Favourable safety profile for world’s first LAG-3 agonist, IMP761, with no treatment related adverse events to date
Additional safety data and assessment of PK/PD relationships to follow in first half of CY2025
IMP761 is designed to enhance the “brake” function of LAG-3 on T cells to restore balance to the immune system and address the underlying cause of many autoimmune diseases
SYDNEY, AUSTRALIA, Dec. 17, 2024 (GLOBE NEWSWIRE) -- Immutep Limited (ASX: IMM; NASDAQ: IMMP) ("Immutep” or “the Company”), a clinical-stage biotechnology company developing novel LAG-3 immunotherapies for cancer and autoimmune disease, today announces favourable initial safety data from the placebo-controlled, double-blind first-in-human Phase I study evaluating IMP761. Through the first three of five single ascending dose cohorts in healthy participants, there have been no treatment related adverse events.
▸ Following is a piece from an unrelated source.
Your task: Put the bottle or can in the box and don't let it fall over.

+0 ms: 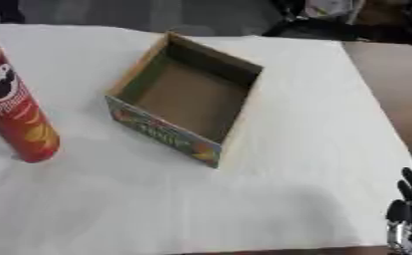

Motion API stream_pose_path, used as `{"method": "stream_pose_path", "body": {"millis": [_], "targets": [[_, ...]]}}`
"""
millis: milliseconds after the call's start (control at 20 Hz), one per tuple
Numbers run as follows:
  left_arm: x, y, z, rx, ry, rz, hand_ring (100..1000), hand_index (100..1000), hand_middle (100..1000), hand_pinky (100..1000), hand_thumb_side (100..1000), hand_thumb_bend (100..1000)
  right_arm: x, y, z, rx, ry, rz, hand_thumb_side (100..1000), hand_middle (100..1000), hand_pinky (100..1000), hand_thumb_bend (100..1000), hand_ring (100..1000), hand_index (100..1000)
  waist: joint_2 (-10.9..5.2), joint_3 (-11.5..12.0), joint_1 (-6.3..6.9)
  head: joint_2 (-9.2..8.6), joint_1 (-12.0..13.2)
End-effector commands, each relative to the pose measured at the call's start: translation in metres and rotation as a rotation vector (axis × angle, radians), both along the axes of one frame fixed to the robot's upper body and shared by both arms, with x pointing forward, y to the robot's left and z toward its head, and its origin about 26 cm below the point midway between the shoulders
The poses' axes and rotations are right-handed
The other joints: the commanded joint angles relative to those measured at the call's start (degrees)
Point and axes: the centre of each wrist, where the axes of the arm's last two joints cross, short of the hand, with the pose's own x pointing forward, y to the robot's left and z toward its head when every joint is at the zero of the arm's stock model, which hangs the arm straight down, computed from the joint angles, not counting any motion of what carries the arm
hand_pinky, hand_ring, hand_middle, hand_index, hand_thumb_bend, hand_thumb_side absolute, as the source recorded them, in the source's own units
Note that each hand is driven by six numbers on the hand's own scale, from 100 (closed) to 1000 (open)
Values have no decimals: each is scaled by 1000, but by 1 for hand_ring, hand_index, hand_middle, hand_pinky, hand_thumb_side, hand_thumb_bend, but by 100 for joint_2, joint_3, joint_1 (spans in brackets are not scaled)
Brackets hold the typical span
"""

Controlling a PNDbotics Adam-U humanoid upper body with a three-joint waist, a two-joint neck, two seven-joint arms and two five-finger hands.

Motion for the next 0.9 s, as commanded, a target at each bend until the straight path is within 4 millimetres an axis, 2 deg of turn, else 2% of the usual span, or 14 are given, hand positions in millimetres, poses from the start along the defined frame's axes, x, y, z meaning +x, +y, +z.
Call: {"method": "stream_pose_path", "body": {"millis": [50, 600, 900], "targets": [[5, 1, 5, 29, 4, -8, 1000, 937, 943, 1000, 583, 342, -1, -5, 8, -23, -13, 18, 486, 1000, 1000, 100, 1000, 1000, -89, -4, 17, -95, 5], [22, 1, -2, 39, 60, 13, 1000, 944, 957, 1000, 618, 346, 0, -4, 8, -24, 3, 31, 514, 1000, 1000, 100, 1000, 1000, -66, -9, 1, -63, -11], [29, -1, -5, 57, 64, 21, 1000, 959, 975, 1000, 695, 365, 1, -3, 9, -25, 8, 39, 524, 1000, 1000, 100, 1000, 1000, -54, -5, 4, -89, 28]]}}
Dr. Frédéric Triebel, CSO of Immutep, said: “We are very encouraged by the safety data generated to date for IMP761, the world’s first LAG-3 agonist antibody, in this Phase I setting. Derisking this promising asset in this proof-of-concept study in healthy subjects assessing its safety and immunosuppressive efficacy on an antigen-specific T-cell mediated intra-dermal reaction is an important step for this exciting program in autoimmune diseases. Given that IMP761 is potentially addressing the root cause of many different autoimmune diseases, we are eager to see this study generating more data.”
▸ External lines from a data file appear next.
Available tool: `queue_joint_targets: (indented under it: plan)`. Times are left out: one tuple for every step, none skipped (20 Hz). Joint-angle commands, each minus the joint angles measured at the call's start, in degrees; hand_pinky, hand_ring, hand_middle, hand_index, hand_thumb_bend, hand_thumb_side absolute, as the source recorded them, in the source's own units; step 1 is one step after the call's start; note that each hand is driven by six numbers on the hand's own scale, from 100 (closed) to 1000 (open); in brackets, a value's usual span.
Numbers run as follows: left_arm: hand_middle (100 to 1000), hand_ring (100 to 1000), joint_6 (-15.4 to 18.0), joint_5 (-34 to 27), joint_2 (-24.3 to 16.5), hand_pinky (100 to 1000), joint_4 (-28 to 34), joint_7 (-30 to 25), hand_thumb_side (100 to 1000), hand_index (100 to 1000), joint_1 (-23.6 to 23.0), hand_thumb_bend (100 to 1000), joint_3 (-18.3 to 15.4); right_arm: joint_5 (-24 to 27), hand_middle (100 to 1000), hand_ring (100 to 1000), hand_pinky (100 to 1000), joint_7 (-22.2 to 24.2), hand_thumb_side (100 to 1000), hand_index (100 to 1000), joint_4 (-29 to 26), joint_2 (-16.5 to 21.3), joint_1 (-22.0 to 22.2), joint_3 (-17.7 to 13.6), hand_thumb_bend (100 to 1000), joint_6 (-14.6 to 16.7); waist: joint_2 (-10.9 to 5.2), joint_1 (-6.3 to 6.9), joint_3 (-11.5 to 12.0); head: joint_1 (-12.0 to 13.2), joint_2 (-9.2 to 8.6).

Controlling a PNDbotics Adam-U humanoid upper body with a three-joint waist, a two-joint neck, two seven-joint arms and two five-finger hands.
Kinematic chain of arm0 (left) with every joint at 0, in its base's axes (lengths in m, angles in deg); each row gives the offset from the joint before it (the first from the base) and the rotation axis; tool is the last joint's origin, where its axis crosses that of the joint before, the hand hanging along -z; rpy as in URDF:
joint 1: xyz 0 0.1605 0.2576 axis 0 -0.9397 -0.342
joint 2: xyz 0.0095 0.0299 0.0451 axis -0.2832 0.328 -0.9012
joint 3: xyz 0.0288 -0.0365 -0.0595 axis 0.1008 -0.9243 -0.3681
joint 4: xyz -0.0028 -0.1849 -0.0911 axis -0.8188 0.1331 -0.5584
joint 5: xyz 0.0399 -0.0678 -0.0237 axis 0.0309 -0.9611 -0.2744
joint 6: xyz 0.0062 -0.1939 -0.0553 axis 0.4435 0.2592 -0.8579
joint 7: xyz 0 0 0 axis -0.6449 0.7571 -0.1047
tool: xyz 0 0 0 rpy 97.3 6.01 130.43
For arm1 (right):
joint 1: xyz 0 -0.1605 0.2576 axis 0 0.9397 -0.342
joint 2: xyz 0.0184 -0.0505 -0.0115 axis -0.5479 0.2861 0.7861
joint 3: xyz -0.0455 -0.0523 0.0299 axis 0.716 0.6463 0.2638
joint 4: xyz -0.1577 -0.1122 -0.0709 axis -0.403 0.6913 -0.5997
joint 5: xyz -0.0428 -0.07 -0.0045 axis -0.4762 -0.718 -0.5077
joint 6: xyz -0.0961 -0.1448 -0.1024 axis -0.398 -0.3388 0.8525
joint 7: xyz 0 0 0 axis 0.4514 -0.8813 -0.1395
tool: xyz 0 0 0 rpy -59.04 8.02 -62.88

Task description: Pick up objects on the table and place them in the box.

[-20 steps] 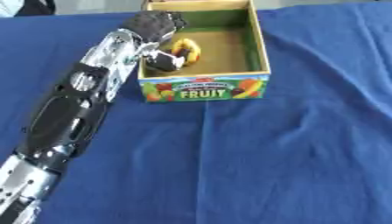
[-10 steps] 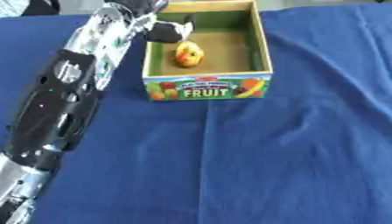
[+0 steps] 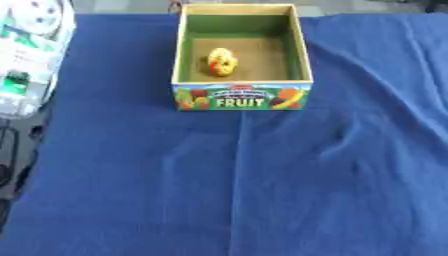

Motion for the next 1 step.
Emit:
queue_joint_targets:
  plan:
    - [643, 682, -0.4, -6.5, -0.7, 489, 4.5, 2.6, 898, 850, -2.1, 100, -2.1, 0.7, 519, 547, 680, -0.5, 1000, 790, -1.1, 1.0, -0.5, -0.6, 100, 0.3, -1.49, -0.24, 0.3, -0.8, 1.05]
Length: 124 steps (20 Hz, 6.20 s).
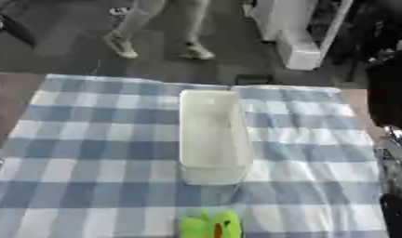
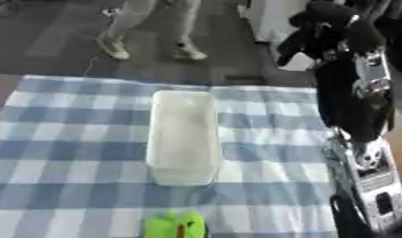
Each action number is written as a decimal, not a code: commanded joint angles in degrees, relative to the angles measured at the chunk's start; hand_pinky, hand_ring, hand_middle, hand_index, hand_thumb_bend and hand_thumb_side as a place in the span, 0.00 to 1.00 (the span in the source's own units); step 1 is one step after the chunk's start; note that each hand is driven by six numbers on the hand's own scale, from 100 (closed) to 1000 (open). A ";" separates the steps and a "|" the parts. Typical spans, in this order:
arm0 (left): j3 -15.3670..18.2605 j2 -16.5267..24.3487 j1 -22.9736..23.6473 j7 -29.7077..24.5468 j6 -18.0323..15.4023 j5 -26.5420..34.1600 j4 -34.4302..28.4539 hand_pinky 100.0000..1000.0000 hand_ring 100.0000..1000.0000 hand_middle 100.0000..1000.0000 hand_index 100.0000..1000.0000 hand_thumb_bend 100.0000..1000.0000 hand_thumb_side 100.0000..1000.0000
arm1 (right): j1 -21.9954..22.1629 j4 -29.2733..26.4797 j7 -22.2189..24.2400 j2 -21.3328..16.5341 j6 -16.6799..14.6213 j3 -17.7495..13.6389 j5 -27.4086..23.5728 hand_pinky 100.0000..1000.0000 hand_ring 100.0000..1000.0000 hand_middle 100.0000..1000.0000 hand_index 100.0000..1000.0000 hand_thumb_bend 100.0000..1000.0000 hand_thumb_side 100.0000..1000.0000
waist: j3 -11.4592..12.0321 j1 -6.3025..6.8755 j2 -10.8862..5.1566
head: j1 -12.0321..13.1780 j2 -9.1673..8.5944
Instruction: Pick up objects on the table and place them in the box.
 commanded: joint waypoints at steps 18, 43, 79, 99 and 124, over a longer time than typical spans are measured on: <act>0.57 0.61 0.53 -4.76 3.64 0.20 -0.66 0.12 0.73 0.82 0.80 0.18 0.99 | -4.40 8.59 11.56 -9.08 -11.13 4.62 4.41 0.48 0.59 0.75 0.80 0.10 0.86 | 1.63 -1.28 -0.18 | 3.49 3.53; -0.60 0.57 1.76 -6.66 3.46 -0.22 -0.66 0.05 0.73 0.84 0.80 0.18 0.99 | -5.15 7.32 22.20 -18.41 -25.45 16.48 7.63 0.63 0.69 0.78 0.80 0.19 0.81 | 1.18 -1.43 -0.05 | 3.82 6.09; -0.96 0.22 1.82 -7.09 3.47 -0.14 -0.66 0.04 0.73 0.85 0.80 0.17 0.99 | -7.61 18.96 40.06 -6.94 -21.52 25.29 2.02 0.54 0.69 0.83 0.93 0.22 0.76 | 1.63 -1.13 -0.21 | 3.68 6.54; -0.77 0.49 2.10 -6.96 3.49 -0.08 -0.66 0.04 0.73 0.85 0.80 0.17 0.99 | -7.57 21.55 41.46 -7.91 -14.30 28.51 -0.54 0.46 0.68 0.85 1.00 0.23 0.74 | 1.43 -1.29 -0.45 | 4.23 6.75; -0.71 0.70 2.19 -6.83 3.42 0.01 -0.66 0.05 0.73 0.85 0.80 0.17 0.99 | -7.52 23.15 41.46 -6.04 -5.97 32.08 1.33 0.51 0.73 0.89 1.00 0.23 0.81 | 1.51 -1.35 -0.78 | 4.77 6.74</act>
The trial in up to 49 participants is being conducted by the Centre for Human Drug Research (CHDR) in Leiden, the Netherlands. In addition to the safety analysis, CHDR is implementing its keyhole limpet haemocyanin (KLH) challenge model to evaluate IMP761’s pharmacological activity. Additional safety data and assessment of pharmacokinetic/pharmacodynamic (PK/PD) relationships to follow in the first half of CY2025.
The LAG-3 (lymphocyte-activation gene-3) immune checkpoint has been identified as a promising target for an agonist antibody to treat rheumatoid arthritis, Type 1 diabetes, and multiple sclerosis, among potentially many other autoimmune diseases.1,2,3 This first-in-class agonist LAG-3 antibody is designed to restore balance to the immune system by enhancing the “brake” function of LAG-3 to silence dysregulated self-antigen-specific memory T cells that cause many autoimmune diseases. In preclinical studies, IMP761 has led to a large decrease in inflammatory cytokines and demonstrated its effectiveness in suppressing antigen-specific T cell–mediated immune responses.4,5
For more information on the trial, please visit clinicaltrials.gov (NCT06637865).
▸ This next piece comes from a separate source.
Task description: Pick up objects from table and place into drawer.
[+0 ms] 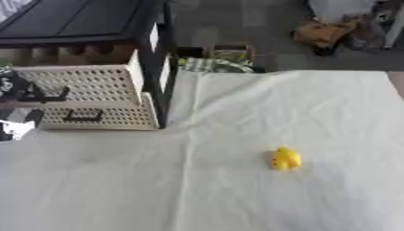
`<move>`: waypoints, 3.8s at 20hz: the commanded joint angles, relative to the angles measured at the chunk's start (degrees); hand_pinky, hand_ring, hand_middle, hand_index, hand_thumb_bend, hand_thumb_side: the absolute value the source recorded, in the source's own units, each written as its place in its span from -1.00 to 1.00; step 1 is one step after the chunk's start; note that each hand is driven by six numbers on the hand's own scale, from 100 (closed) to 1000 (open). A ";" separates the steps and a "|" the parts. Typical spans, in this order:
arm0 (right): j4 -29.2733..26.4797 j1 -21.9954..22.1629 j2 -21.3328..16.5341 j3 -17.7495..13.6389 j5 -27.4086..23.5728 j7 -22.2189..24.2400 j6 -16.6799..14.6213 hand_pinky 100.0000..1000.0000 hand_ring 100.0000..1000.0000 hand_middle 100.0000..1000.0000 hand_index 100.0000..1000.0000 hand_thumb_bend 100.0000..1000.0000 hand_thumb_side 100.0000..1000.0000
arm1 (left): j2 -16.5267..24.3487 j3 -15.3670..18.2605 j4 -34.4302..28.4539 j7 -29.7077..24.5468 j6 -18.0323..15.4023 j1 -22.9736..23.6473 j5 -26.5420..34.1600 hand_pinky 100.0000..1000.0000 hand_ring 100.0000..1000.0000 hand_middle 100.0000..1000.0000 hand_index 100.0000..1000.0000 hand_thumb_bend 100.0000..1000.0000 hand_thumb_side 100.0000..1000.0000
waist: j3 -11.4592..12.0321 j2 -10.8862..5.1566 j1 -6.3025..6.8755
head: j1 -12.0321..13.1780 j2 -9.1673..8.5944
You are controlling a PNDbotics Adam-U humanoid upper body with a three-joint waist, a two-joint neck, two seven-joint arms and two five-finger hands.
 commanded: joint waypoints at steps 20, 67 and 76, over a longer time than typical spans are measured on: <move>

About IMP761 IMP761, a first-in-class immunosuppressive lymphocyte-activation gene-3 (LAG-3) agonist antibody, has the potential to address the root cause of many autoimmune diseases by specifically silencing autoimmune memory T cells that accumulate at disease sites and restoring balance to the immune system. As published in the Journal of Immunology, encouraging pre-clinical in vivo and in vitro studies show IMP761 inhibits peptide-induced T cell proliferation, activation of human primary T cells, and an antigen-specific delayed-type hypersensitivity (DTH) reaction. Additional preclinical data in oligoarticular juvenile idiopathic arthritis (o-JIA) published in Pediatric Research details how IMP761 led to a decrease in a broad spectrum of effector cytokines in just 48 hours. This study also showed children with o-JIA have a skewed LAG-3 metabolism and suggested they can benefit from agonistic LAG-3 activity.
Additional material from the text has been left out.